Dat hangt af van de watertemperatuur van het zwembad en de gebruikte ontsmetting. Hoe warmer het water, hoe meer je moet filteren om algenvorming te voorkomen. Zo bereken je je minimale filtertijd: temperatuur van het zwembad gedeeld door 2 + 2 uur. Bij een zomerse temperatuur van 28°C moet je dus minimaal 16 uur filteren. Die filtertijd verdeel je best over 24 uur met korte tussentijden. Tijdens de winterperiode en actieve overwintering neem je best geen risico en laat je je filter 24 uur per dag werken, zeker als er permanente vorst verwacht wordt.
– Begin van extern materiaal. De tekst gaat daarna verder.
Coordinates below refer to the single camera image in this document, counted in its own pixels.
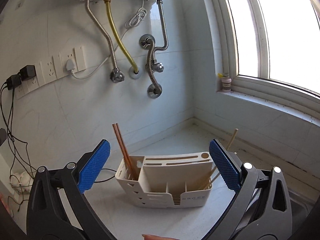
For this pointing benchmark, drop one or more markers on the window frame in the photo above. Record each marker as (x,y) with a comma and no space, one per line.
(270,48)

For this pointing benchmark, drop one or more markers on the black power adapter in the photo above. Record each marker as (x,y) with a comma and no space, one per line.
(27,72)

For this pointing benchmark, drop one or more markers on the white plug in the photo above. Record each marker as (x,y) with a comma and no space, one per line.
(70,66)

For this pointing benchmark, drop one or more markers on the small bottle on sill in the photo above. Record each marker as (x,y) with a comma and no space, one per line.
(226,82)

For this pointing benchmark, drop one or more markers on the left hand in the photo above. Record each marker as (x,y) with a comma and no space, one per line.
(154,237)

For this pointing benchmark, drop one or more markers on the steel sink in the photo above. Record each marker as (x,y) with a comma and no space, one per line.
(301,206)

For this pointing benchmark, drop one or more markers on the light chopstick in holder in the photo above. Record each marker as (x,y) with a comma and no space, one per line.
(211,180)

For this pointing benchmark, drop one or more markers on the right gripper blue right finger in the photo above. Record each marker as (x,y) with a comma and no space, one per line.
(229,170)

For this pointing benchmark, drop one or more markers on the cream plastic utensil holder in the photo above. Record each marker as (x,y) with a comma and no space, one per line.
(168,181)

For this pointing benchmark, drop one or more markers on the chrome wall flange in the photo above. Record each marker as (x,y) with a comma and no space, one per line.
(153,92)

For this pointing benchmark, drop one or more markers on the black cable long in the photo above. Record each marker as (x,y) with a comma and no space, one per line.
(11,139)

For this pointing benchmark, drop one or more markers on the white wall socket strip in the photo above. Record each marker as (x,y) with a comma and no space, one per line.
(52,69)

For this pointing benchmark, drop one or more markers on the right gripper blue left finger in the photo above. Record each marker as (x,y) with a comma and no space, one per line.
(92,165)

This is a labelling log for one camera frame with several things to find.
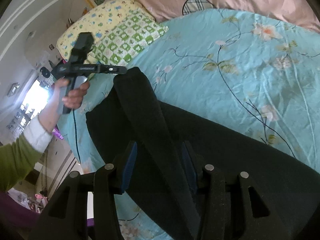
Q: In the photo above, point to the green white checkered pillow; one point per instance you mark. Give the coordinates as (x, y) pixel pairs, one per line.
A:
(127, 39)

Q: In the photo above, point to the black pants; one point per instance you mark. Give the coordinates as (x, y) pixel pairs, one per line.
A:
(132, 113)

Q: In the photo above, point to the light blue floral bedsheet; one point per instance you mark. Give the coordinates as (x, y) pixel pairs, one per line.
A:
(252, 74)

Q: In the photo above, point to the left forearm green sleeve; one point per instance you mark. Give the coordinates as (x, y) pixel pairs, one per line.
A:
(19, 158)

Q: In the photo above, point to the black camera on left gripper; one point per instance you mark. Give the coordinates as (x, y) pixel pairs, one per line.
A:
(83, 44)

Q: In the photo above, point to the person's left hand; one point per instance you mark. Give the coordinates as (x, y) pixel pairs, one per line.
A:
(73, 99)

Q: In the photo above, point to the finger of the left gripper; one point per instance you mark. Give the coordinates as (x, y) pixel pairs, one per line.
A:
(109, 69)

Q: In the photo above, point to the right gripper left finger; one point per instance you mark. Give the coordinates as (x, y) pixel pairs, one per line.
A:
(65, 215)

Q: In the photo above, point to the yellow cartoon print pillow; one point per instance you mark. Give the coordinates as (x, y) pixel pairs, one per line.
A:
(98, 21)

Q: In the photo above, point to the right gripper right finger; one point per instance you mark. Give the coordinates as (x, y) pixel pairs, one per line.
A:
(231, 204)

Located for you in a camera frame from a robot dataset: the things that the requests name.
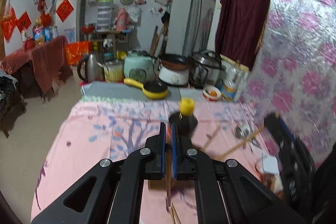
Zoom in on black pressure cooker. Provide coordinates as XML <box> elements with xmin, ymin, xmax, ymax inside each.
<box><xmin>189</xmin><ymin>50</ymin><xmax>222</xmax><ymax>89</ymax></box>

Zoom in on red covered side table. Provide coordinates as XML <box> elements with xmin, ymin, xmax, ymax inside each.
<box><xmin>1</xmin><ymin>36</ymin><xmax>67</xmax><ymax>93</ymax></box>

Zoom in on wooden chopstick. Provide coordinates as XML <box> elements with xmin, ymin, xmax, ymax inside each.
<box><xmin>215</xmin><ymin>126</ymin><xmax>265</xmax><ymax>160</ymax></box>

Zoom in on clear oil bottle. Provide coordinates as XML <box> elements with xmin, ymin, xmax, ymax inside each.
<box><xmin>222</xmin><ymin>63</ymin><xmax>245</xmax><ymax>101</ymax></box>

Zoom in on white refrigerator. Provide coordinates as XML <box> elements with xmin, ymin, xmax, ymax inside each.
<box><xmin>54</xmin><ymin>0</ymin><xmax>86</xmax><ymax>44</ymax></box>

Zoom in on red white bowl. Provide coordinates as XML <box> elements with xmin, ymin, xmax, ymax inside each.
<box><xmin>202</xmin><ymin>85</ymin><xmax>222</xmax><ymax>102</ymax></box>

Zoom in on white power adapter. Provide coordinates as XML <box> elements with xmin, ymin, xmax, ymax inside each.
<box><xmin>261</xmin><ymin>155</ymin><xmax>279</xmax><ymax>175</ymax></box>

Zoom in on mint green rice cooker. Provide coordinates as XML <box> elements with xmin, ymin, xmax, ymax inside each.
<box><xmin>123</xmin><ymin>50</ymin><xmax>156</xmax><ymax>83</ymax></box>

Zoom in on dark red curtain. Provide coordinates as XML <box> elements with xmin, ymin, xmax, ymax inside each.
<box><xmin>215</xmin><ymin>0</ymin><xmax>270</xmax><ymax>69</ymax></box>

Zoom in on yellow small frying pan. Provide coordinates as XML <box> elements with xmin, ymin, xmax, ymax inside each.
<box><xmin>123</xmin><ymin>78</ymin><xmax>169</xmax><ymax>100</ymax></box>

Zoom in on brown frying pan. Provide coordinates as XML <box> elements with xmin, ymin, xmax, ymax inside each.
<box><xmin>159</xmin><ymin>53</ymin><xmax>192</xmax><ymax>71</ymax></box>

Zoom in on stacked steamer containers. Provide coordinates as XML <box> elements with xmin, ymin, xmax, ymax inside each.
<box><xmin>96</xmin><ymin>0</ymin><xmax>113</xmax><ymax>32</ymax></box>

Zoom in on white electric stove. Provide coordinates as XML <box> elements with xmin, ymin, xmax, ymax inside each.
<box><xmin>158</xmin><ymin>65</ymin><xmax>189</xmax><ymax>86</ymax></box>

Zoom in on metal spoon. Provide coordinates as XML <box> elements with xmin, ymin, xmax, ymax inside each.
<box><xmin>235</xmin><ymin>126</ymin><xmax>246</xmax><ymax>140</ymax></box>

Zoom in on pink deer tablecloth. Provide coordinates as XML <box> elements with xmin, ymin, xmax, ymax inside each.
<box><xmin>31</xmin><ymin>98</ymin><xmax>270</xmax><ymax>218</ymax></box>

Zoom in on steel electric kettle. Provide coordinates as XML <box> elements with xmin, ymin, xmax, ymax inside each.
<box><xmin>77</xmin><ymin>52</ymin><xmax>105</xmax><ymax>83</ymax></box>

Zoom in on pink thermos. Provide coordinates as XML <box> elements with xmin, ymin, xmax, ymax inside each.
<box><xmin>115</xmin><ymin>7</ymin><xmax>131</xmax><ymax>32</ymax></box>

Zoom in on dark soy sauce bottle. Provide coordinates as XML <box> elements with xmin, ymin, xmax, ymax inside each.
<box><xmin>169</xmin><ymin>97</ymin><xmax>198</xmax><ymax>138</ymax></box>

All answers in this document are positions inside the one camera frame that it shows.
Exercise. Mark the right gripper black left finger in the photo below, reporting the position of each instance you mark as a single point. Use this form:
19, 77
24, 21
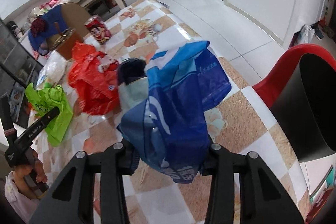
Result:
88, 179

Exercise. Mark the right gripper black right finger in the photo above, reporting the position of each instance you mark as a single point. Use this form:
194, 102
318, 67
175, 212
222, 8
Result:
247, 181

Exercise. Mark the light green plastic bag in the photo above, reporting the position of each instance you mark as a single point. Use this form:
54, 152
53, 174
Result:
52, 103

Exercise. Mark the red plastic bag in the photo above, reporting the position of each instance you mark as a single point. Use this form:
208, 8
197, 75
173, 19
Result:
92, 82

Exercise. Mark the blue plastic bag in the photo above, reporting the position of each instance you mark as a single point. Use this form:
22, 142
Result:
169, 128

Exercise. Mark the clear plastic bag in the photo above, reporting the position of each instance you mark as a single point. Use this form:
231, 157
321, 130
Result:
52, 72

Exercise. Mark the pink left sleeve forearm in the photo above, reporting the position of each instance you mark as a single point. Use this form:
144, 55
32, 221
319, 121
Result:
23, 206

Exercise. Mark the black trash bin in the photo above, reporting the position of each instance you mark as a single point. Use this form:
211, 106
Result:
305, 109

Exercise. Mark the person's left hand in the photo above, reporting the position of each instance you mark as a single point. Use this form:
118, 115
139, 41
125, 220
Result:
21, 171

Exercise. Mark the glass display cabinet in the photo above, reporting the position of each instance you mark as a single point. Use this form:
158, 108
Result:
18, 70

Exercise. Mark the checked patterned tablecloth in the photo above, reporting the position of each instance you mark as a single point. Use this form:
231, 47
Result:
240, 123

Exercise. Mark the brown wooden box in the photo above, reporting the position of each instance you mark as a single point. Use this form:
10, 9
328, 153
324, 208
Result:
63, 42

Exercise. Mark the red plastic stool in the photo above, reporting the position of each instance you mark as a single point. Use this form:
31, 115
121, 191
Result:
272, 85

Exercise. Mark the dark blue cap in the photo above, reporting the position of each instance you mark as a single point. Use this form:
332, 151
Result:
130, 70

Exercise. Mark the chair with blue garment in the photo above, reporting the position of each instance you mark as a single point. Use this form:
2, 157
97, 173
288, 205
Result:
68, 15

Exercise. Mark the red cartoon drink can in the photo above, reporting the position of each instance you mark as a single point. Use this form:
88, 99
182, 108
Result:
97, 28

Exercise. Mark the white plastic bag on floor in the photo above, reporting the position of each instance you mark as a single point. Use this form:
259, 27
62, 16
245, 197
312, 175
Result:
306, 35

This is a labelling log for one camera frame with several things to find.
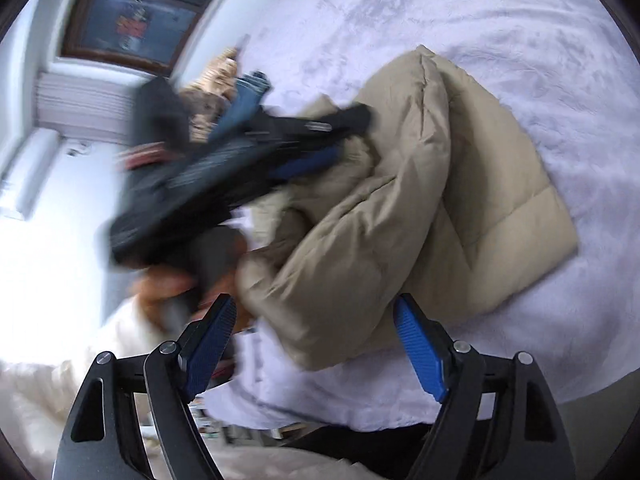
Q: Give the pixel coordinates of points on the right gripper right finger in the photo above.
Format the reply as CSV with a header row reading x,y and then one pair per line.
x,y
497,417

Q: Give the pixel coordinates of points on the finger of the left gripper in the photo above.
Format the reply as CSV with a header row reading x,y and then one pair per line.
x,y
307,164
352,120

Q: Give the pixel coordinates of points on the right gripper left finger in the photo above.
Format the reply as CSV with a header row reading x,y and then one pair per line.
x,y
102,437

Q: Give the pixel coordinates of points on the beige puffer jacket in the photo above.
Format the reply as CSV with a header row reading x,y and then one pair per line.
x,y
445,198

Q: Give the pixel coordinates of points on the cream sleeve forearm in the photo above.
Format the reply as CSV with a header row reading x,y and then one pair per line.
x,y
36,398

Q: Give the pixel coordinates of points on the left hand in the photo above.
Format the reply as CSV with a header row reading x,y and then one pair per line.
x,y
158,284

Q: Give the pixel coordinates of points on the striped tan brown knit garment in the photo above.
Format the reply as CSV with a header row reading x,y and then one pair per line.
x,y
209,95

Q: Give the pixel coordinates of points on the folded blue jeans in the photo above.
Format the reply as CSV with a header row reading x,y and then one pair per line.
x,y
250,90

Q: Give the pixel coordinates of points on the grey vertical window blinds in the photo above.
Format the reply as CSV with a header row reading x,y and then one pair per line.
x,y
85,108

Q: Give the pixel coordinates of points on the dark framed window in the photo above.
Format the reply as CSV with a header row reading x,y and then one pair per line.
x,y
146,35

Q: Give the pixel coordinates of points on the lavender plush bed blanket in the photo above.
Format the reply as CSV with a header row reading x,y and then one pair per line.
x,y
566,74

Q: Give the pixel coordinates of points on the purple handled flat tool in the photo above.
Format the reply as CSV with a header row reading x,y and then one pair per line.
x,y
242,43

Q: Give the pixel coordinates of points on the white wall air conditioner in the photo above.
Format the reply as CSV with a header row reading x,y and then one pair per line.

Stand 2: Keerspoelen (backwash)
Als het vuil zich na een tijdje heeft opgestapeld in de filter, dan moet de filter uitgespoeld worden. Het water stroomt dan vanuit het zwembad door de filter van onder naar boven en neemt alle vuil in de filter mee naar de riolering. Een korte onderhoudsbeurt dus, waarmee je het filteren meteen verbetert. In deze stand wordt het filterzand twee tot drie minuten gereinigd.
Een backwash voer je best wekelijks uit. De spoeltijd zal afhangen van de vervuilingsgraad van de filter en zal duren zolang er vervuild water door het kijkglas van de zeswegkraan stroomt. Controleer of er eventueel een extra kraan op deze leiding staat. Zet de kraan open voor de backwash. Hou er rekening mee dat het waterniveau zal dalen.
Stand 3: Naspoelen (rinse)
Het water stroomt van het zwembad door de filter van boven naar onder en neemt het laatste vuil van de filter mee naar de riolering. Dit duurt ongeveer 30 seconden tot een volle minuut. Controleer of er eventueel een extra kraan op deze leiding staat. Zet de kraan open voor het naspoelen.
Stand 4: Leegmaken (waste)
Het water stroomt vanuit het zwembad rechtstreeks naar de riolering. De filter wordt overgeslagen. In deze stand laat je het zwembad leeglopen, in zoverre een bodemput is ingebouwd.
Stand 5: Circulatie (circulation)
Hiermee sla je de filter over en laat je het water vanuit het zwembad door de zeswegkraan rechtstreeks terug naar het zwembad lopen. Er wordt dus niet gefilterd.
Stand 6: Gesloten (closed)
Hiermee sluit je de zeswegkraan af, bijvoorbeeld voor reparaties of onderhoud.